▸ **Exercise directions**
Copy nothing but the lines below running from the line containing "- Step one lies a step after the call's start" through the line containing "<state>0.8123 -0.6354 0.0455", both end lines included.

+ + + + +

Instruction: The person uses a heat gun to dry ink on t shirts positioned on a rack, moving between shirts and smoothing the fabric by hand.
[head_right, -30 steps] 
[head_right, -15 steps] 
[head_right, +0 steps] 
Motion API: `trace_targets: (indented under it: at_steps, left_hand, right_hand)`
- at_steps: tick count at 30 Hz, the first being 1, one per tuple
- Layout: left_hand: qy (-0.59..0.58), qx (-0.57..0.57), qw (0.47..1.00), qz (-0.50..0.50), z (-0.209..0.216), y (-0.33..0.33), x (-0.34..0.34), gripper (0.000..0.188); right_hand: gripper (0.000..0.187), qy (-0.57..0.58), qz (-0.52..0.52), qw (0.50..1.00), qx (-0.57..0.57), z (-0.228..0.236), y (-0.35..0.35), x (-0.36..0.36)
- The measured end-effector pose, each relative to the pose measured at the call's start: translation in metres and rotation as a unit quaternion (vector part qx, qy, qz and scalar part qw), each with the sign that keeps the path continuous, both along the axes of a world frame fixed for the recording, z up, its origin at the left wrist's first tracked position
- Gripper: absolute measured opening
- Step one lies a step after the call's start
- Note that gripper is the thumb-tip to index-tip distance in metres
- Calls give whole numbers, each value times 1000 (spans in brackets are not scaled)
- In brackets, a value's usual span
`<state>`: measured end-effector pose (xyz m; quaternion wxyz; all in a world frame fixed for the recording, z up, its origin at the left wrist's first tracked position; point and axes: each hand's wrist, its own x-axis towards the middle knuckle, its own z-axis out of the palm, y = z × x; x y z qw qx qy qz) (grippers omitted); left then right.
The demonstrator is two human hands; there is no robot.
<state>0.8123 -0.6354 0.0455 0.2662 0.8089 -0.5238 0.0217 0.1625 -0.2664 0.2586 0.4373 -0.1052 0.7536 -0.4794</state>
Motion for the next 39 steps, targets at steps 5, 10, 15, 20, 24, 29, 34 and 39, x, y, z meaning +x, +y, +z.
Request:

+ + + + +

▸ **Exercise result**
- Step one lies a step after the call's start
- Note that gripper is the thumb-tip to index-tip distance in metres
- Calls give whole numbers, each value times 1000 (spans in brackets are not scaled)
- In brackets, a value's usual span
`<state>`: measured end-effector pose (xyz m; quaternion wxyz; all in a world frame fixed for the recording, z up, its origin at the left wrist's first tracked position; point and axes: each hand's wrist, its own x-axis towards the middle knuckle, its own z-axis out of the palm, y = z × x; x y z qw qx qy qz) (grippers omitted); left then right.
The demonstrator is two human hands; there is no robot.
<state>0.8123 -0.6354 0.0455 0.2662 0.8089 -0.5238 0.0217 0.1625 -0.2664 0.2586 0.4373 -0.1052 0.7536 -0.4794</state>

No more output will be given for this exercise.